A proposito della fissazione dei principi fondamentali mediante legge statale, lo
Statuto dei diritti del contribuente prevede che le Regioni a statuto ordinario regolano
le materie disciplinate dallo Statuto stesso in attuazione delle disposizioni in esso
contenute e che le Regioni a statuto speciale e le Province autonome di Trento e
Bolzano, entro un anno dalla data di entrate in vigore dello Statuto, devono adeguare i
rispettivi ordinamenti alle norme fondamentali contenute nella medesima legge.
Il potere di introdurre tributi regionali non è illimitato. Un primo limite è rappresentato
dai principi costituzionali previsti in materia tributaria. Per il legislatore è impossibile
colpire con i tributi manifestazioni di capacità contributiva già colpite da tributi erariali.

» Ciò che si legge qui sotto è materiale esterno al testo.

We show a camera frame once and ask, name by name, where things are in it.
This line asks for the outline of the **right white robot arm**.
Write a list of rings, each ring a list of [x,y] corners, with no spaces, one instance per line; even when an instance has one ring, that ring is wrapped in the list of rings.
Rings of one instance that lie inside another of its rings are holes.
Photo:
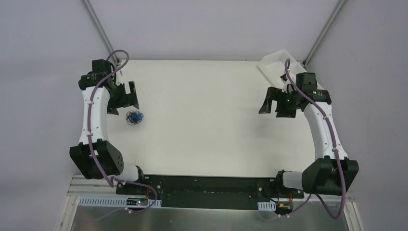
[[[291,83],[286,75],[283,89],[268,87],[259,114],[270,114],[276,102],[276,117],[294,118],[304,113],[312,134],[315,161],[303,171],[281,170],[273,191],[285,197],[292,190],[310,194],[345,195],[359,172],[356,160],[349,159],[342,148],[333,119],[332,101],[327,90],[320,90],[315,73],[303,72]]]

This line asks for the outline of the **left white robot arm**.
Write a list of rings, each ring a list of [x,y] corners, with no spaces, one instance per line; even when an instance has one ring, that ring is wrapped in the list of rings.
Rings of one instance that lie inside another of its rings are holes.
[[[83,125],[78,145],[70,147],[69,154],[86,179],[115,176],[129,181],[128,188],[139,195],[147,188],[141,169],[125,163],[121,152],[108,139],[107,116],[118,115],[119,108],[139,108],[134,82],[129,82],[127,93],[124,84],[117,84],[113,70],[114,65],[108,60],[93,60],[92,71],[81,76],[78,85],[84,103]]]

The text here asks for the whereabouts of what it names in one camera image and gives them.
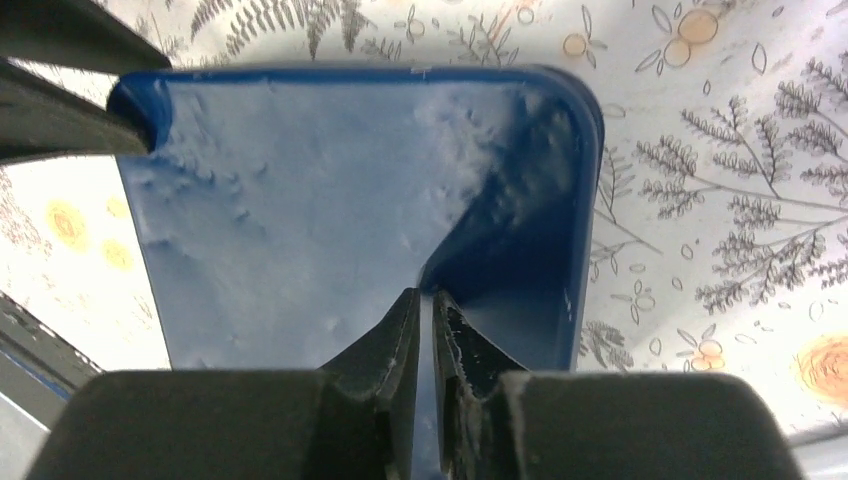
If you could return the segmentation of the navy box lid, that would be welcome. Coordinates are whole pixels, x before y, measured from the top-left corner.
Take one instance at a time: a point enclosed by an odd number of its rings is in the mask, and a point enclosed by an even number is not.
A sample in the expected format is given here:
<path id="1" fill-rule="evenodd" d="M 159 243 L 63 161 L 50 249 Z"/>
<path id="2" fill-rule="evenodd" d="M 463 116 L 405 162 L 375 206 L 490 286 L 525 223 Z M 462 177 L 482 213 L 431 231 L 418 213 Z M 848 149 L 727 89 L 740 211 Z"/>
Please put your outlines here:
<path id="1" fill-rule="evenodd" d="M 118 167 L 179 370 L 314 370 L 406 289 L 530 371 L 574 361 L 604 122 L 541 68 L 123 77 Z"/>

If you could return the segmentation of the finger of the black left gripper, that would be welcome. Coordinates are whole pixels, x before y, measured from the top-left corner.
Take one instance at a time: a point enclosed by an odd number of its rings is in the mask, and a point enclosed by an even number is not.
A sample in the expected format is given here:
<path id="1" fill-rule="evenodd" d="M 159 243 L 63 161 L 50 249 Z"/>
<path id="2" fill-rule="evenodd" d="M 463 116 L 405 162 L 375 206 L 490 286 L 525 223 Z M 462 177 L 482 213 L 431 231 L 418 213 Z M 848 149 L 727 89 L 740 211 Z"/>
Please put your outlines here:
<path id="1" fill-rule="evenodd" d="M 73 155 L 145 155 L 143 130 L 69 91 L 1 62 L 1 163 Z"/>
<path id="2" fill-rule="evenodd" d="M 1 56 L 112 75 L 171 67 L 167 56 L 92 1 L 3 1 Z"/>

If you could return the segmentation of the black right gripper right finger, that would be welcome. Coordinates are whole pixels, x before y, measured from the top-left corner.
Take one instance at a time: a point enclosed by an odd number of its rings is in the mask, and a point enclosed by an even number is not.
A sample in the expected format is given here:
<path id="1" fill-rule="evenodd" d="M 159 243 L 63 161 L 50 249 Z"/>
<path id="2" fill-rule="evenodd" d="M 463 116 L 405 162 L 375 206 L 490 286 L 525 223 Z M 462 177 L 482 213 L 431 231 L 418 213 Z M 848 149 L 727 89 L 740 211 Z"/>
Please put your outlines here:
<path id="1" fill-rule="evenodd" d="M 799 479 L 761 397 L 724 374 L 530 371 L 433 301 L 451 479 Z"/>

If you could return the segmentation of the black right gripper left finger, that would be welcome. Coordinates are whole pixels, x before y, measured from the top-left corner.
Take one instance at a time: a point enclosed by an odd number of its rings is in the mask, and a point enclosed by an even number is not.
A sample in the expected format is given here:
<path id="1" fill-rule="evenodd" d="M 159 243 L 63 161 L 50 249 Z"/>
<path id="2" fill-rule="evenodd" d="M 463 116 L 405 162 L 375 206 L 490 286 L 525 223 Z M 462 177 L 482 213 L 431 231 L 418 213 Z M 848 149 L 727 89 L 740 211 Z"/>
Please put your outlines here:
<path id="1" fill-rule="evenodd" d="M 407 479 L 420 294 L 314 370 L 119 371 L 69 401 L 31 479 Z"/>

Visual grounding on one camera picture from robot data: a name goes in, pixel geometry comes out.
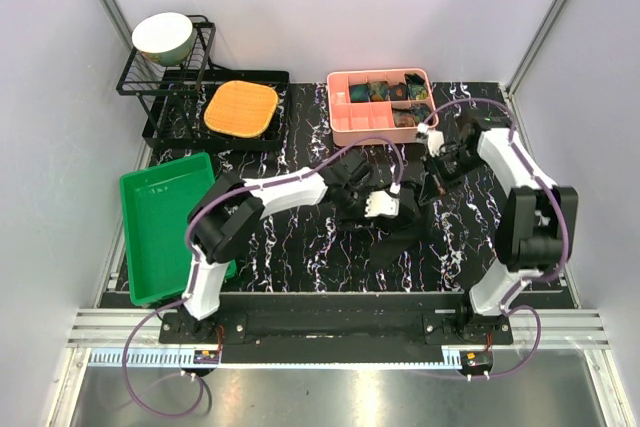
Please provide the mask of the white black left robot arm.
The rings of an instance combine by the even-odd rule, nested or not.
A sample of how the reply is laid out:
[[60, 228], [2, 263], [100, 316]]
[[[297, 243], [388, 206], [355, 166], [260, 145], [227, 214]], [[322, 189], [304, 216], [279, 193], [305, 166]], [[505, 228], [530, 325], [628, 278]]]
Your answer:
[[187, 217], [185, 244], [191, 267], [181, 305], [181, 331], [196, 343], [215, 333], [215, 314], [228, 266], [269, 216], [329, 202], [357, 220], [399, 215], [400, 180], [370, 187], [370, 166], [356, 152], [334, 156], [316, 167], [263, 179], [221, 175]]

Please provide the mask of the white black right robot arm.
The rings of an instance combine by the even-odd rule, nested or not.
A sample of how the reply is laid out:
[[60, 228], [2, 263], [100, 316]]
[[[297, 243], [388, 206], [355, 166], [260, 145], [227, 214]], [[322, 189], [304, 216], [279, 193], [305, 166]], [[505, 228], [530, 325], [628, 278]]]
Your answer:
[[496, 257], [445, 326], [472, 344], [502, 328], [510, 304], [526, 287], [558, 276], [571, 254], [578, 193], [542, 172], [508, 118], [465, 114], [456, 124], [454, 142], [426, 124], [417, 128], [427, 146], [425, 191], [449, 193], [486, 166], [506, 196], [492, 241]]

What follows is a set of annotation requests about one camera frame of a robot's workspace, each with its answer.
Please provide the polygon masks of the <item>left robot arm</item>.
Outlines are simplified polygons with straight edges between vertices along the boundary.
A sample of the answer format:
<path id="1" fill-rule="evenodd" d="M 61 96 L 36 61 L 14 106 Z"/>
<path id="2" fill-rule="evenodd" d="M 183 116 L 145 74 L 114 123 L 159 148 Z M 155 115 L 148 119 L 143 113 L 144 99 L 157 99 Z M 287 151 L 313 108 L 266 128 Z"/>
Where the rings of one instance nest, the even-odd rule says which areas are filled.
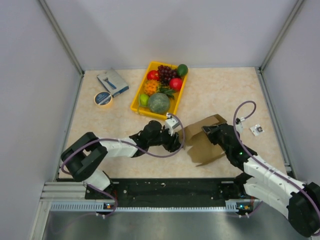
<path id="1" fill-rule="evenodd" d="M 104 171 L 98 169 L 101 162 L 105 158 L 116 157 L 174 156 L 184 144 L 175 132 L 181 126 L 176 117 L 169 116 L 164 125 L 151 120 L 143 130 L 127 138 L 99 138 L 93 132 L 87 132 L 61 154 L 61 171 L 72 176 L 75 182 L 96 188 L 102 198 L 109 198 L 114 191 L 113 182 Z"/>

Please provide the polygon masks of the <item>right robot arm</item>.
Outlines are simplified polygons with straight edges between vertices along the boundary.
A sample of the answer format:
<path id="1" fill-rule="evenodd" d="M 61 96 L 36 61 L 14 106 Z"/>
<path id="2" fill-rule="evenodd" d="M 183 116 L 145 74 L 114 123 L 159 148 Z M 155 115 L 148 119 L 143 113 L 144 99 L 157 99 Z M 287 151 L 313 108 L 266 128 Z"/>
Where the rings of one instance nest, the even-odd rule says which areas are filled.
<path id="1" fill-rule="evenodd" d="M 302 236 L 320 234 L 320 187 L 304 183 L 272 167 L 254 150 L 246 147 L 239 133 L 227 123 L 203 126 L 208 140 L 220 146 L 229 162 L 242 170 L 235 178 L 233 192 L 261 200 L 281 213 Z"/>

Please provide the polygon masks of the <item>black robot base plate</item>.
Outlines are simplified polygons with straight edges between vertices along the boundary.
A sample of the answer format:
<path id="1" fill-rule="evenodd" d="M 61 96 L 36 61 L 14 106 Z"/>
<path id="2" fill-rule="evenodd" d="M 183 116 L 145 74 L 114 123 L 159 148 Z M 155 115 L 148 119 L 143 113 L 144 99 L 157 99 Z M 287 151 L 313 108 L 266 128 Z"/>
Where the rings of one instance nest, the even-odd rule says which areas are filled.
<path id="1" fill-rule="evenodd" d="M 118 206 L 224 207 L 228 200 L 251 202 L 232 178 L 114 178 L 106 190 Z"/>

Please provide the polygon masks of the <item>brown cardboard paper box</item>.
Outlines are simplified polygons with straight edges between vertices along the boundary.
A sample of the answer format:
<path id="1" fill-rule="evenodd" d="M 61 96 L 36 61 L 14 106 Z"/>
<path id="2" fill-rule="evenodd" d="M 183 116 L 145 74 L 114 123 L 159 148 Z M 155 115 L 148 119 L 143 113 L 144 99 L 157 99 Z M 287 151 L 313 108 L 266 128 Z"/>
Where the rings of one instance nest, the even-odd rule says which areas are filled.
<path id="1" fill-rule="evenodd" d="M 184 148 L 188 147 L 187 154 L 197 167 L 208 165 L 226 154 L 219 145 L 213 145 L 202 127 L 216 124 L 225 124 L 227 121 L 219 114 L 206 117 L 198 122 L 184 127 Z"/>

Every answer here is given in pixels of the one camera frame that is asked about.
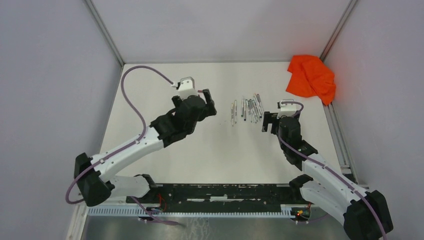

Un secondo limite si riferisce all’ambito territoriale in cui ha validità il tributo, al di
fuori del quale è invalido.
7) LE FONTI COMUNITARIE
Le fonti comunitarie sono le norme che traggono origine dagli impegni assunti dal
nostro paese nell’ambito politico, giuridico ed economico a livello europeo, tra cui
fondamentale importanza ha avuto il Trattato di Roma, istitutivo della CEE.
Nella ricerca del fondamento costituzionale della fonte comunitaria. Secondo una
parte della dottrina il fondamento è da cercarsi nell’art.10 cost. secondo cui:
“L’ordinamento italiano si conforma alle norme di diritto internazionale generalmente
riconosciute”. Secondo una parte rilevante della dottrina, il fondamento si trova
nell’art.11 cost. secondo cui: “L’italia consente, in condizione di parità con gli altri
stati, le limitazioni di sovranità necessarie ad un ordinamento che assicuri la pace e la
giustizia tra le nazioni; promuove e favorisce le organizzazioni internazionali rivolte a
tale scopo”.
Si distingue tra le FONTI PRIMARIE e le FONTI DERIVATE. Le fonti primarie tributarie
sono le disposizioni contenute nel Trattato e negli atti che lo modificano e lo integrano.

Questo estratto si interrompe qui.